Благодарил я, оказывается, рано. Судьба втихомолку ехидно готовила мне неожиданное испытание.
Есть старая, известная сказка «Теремок»: «Терем-теремок, кто в тереме живёт?» - «Мышка-норушка, лягушка-квакушка. А ты кто?» - «Я - кот-котофей».
Влезали в терем и кот, и собака, и всем находилось место. Сказка правдивая, взятая из самой жизни, особенно в двадцать первом году.
Через три дня в наш «теремок» постучались. На пороге стоял наш земляк скрипач Пузис. Со скрипкой, с котомкой за плечами.
Всё понятно. Москва… Консерватория… Слава… Паганини… Страдивариус…
Пузис репетировал с восьми часов утра, после монолога Брута. Через пять дней я возненавидел музыку.
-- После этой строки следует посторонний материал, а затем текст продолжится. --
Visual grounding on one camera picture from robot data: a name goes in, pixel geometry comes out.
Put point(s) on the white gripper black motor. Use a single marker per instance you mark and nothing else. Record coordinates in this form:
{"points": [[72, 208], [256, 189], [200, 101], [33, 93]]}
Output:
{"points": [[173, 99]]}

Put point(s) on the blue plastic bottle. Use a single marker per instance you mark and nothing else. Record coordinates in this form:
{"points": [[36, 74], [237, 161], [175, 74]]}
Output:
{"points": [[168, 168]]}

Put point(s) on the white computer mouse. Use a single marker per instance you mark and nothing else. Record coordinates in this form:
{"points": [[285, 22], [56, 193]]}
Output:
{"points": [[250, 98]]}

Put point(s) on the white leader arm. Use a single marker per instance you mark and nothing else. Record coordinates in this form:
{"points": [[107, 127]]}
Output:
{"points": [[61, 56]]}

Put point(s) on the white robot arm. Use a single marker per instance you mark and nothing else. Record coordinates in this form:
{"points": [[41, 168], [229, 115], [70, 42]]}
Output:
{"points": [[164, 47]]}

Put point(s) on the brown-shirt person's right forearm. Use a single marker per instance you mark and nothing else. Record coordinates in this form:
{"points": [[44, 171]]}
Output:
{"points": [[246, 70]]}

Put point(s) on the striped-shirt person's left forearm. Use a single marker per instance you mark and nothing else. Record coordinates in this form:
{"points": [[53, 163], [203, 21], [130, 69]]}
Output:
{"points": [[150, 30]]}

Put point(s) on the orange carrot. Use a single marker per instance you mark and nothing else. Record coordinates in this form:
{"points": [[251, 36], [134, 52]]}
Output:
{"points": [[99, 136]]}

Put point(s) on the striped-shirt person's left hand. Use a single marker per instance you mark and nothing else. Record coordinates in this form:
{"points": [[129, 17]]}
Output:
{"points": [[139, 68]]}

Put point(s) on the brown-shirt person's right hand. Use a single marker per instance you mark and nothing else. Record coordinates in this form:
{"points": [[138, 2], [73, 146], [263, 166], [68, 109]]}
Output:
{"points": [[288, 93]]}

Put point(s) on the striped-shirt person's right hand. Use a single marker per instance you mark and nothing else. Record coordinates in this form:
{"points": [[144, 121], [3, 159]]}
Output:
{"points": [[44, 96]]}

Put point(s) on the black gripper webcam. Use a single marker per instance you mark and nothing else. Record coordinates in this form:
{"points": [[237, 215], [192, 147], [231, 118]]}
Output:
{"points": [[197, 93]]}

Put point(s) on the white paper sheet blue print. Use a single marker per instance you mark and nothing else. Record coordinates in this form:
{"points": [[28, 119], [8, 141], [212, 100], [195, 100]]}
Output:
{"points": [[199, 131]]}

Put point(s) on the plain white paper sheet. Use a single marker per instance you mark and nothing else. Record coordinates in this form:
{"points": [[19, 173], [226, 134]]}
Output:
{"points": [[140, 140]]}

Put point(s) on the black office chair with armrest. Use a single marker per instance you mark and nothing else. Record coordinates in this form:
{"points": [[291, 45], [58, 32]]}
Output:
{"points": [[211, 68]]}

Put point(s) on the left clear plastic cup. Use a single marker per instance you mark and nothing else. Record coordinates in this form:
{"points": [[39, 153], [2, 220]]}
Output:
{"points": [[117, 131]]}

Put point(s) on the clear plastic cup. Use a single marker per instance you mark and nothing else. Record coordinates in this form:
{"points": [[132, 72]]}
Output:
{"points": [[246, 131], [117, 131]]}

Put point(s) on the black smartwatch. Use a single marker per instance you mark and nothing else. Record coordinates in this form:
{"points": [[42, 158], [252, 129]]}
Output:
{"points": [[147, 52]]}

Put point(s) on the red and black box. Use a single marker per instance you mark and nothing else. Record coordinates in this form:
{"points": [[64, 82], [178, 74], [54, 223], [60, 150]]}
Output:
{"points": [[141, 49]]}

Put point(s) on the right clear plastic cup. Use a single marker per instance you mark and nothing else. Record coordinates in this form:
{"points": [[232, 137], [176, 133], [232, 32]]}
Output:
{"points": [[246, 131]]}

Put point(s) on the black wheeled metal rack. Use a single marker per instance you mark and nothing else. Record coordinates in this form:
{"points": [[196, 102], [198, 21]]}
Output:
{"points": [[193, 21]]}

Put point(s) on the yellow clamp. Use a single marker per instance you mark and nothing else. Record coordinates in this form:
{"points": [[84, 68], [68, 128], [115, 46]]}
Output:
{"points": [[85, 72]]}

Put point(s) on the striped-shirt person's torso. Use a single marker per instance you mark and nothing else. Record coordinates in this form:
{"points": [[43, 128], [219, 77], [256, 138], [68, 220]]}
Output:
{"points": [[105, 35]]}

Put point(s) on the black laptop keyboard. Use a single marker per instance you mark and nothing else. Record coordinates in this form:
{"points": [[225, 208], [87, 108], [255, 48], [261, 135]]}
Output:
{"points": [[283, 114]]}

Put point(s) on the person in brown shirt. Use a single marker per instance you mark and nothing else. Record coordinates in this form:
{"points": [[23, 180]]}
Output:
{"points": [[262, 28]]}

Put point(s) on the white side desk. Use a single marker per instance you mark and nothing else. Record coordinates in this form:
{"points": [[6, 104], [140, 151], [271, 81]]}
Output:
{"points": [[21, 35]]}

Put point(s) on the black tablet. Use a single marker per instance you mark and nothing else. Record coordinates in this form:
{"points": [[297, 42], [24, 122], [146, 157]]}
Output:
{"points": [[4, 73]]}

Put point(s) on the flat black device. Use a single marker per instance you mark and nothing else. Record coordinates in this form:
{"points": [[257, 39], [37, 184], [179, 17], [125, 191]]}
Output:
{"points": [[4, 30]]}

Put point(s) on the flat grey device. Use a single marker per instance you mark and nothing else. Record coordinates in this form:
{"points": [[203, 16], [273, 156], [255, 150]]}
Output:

А на шестой опять постучали в дверь. На пороге стаял наш друг и земляк виолончелист Пантюхов. В высоких чёрных валенках, с виолончелью и с чемоданом.
Всё понятно. Москва… Симфонический оркестр… Слава… Большой театр… Шопен… Крейслер… Вильбушевич…
Зажили вчетвером. Пантюхов репетировал вечером, с десяти часов. У меня стал дёргаться правый глаз, и музыканты старались не оставлять наедине со мной свои инструменты.
Лурье спал со мной на койке, Пузис с Пантюховым - на письменном столе. Я напряжённо решал проблему, где я размещу липерскую хоровую капеллу, когда она вздумает приехать в «теремок».
Поздно вечером, окончив работу, мы жарили лук на чугунной «буржуйке». Топили старыми газетами и, поочерёдно ложась на пол, раздували печку. Комната наполнялась дымом. Искры целыми созвездиями вздымались вокруг нас. Дым проникал в коридор, и почти каждый вечер комендант дома, собрав дворников, мчался к нам с вёдрами и огнетушителями, глубоко убеждённый в том, что рано или поздно большой, старый, многоквартирный дом будет сожжён дотла.